_Task details_. Reproduce precisely the lines of the listing below, starting with the line that contains "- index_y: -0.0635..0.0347" and stopping after the line that contains "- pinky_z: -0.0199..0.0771"; include nothing else.

_Dataset excerpt_.
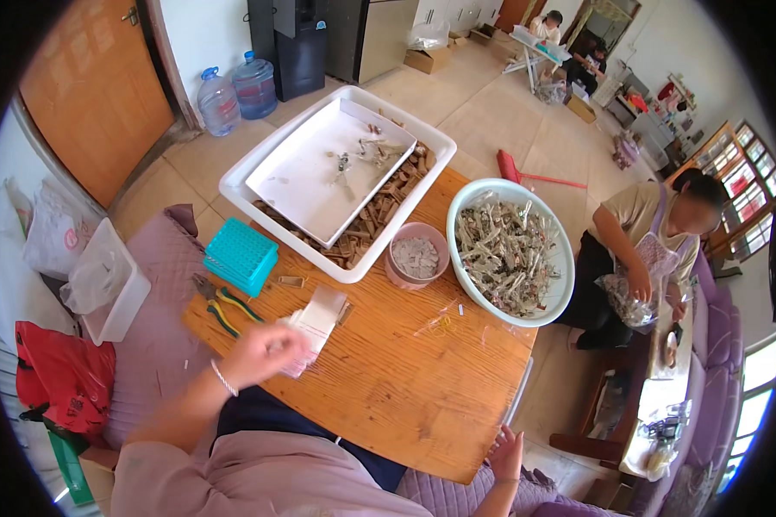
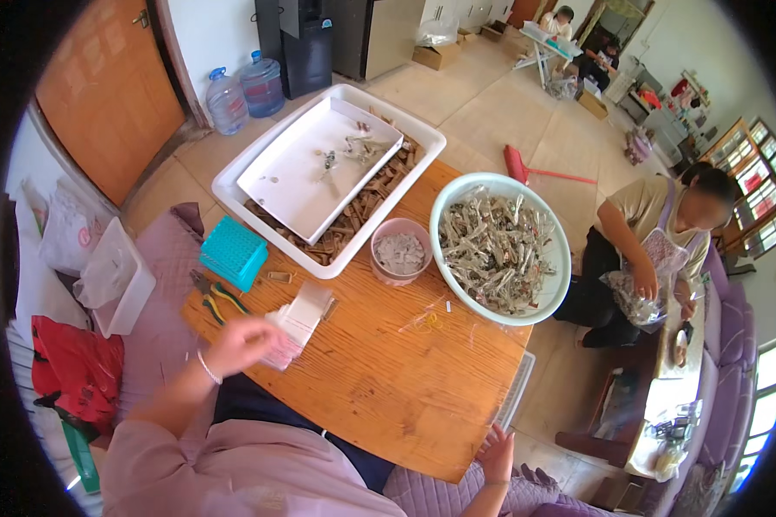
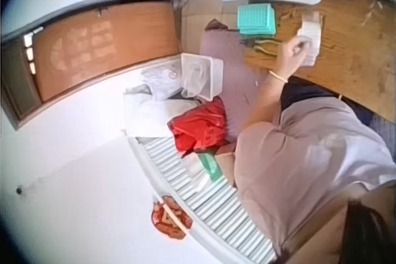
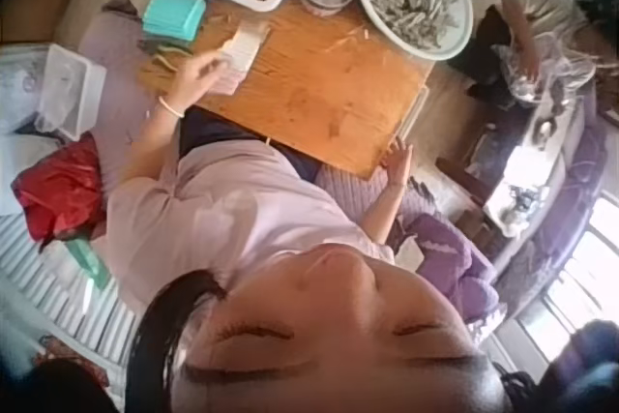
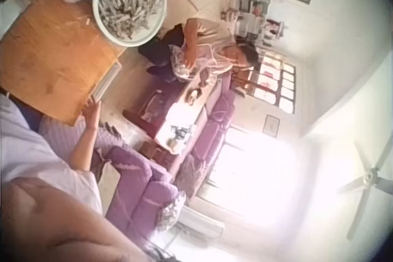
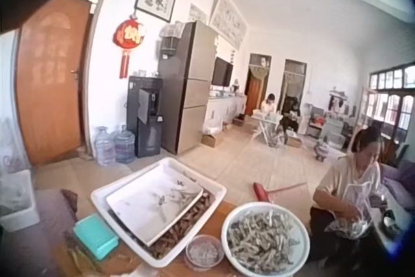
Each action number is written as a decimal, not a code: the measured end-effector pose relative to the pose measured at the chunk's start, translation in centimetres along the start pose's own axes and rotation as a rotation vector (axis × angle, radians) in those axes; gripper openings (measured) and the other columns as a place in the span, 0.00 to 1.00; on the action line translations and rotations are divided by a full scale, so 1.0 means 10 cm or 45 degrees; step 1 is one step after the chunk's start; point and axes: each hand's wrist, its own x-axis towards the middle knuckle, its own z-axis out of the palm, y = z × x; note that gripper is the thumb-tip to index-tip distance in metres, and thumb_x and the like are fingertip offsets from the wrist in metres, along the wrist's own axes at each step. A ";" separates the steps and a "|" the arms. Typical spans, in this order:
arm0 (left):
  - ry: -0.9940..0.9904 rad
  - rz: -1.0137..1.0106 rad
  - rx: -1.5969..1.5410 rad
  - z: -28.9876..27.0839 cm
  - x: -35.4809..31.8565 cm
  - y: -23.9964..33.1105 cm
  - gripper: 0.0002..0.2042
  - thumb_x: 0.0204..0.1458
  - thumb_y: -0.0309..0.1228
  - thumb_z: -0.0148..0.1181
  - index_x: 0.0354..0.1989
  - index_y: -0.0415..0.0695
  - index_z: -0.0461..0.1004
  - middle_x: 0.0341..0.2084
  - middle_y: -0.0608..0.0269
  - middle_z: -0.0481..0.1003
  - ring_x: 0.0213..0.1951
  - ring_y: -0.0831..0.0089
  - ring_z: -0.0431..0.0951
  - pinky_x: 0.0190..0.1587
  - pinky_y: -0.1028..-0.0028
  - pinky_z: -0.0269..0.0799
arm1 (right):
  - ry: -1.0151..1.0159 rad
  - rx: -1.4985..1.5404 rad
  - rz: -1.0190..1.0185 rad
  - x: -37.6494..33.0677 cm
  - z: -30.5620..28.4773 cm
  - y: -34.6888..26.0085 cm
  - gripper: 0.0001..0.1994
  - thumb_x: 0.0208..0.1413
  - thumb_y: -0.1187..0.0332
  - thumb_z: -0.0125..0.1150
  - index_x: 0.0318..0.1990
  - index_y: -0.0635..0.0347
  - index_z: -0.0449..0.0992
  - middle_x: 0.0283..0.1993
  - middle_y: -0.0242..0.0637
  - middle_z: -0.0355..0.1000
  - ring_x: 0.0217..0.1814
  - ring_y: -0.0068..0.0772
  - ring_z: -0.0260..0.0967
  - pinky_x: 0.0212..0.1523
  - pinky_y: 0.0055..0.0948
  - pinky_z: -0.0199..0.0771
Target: Manually assembling small metal components onto brown plastic strips.
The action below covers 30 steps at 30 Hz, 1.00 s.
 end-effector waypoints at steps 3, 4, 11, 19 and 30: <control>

_Output for this exercise_.
  - index_y: -0.0635..0.0347
  - index_z: -0.0449..0.0992
  - middle_x: 0.0283..0.1993
  - middle_y: -0.0242..0.0637
  - middle_z: -0.0355..0.1000
  - ring_x: 0.0217..0.1814
  - ring_y: -0.0068..0.0772
  - ring_z: -0.0260..0.0967
  - pinky_x: 0.0212..0.1523
  - pinky_y: 0.0055..0.0948
  - pinky_z: -0.0199..0.0771

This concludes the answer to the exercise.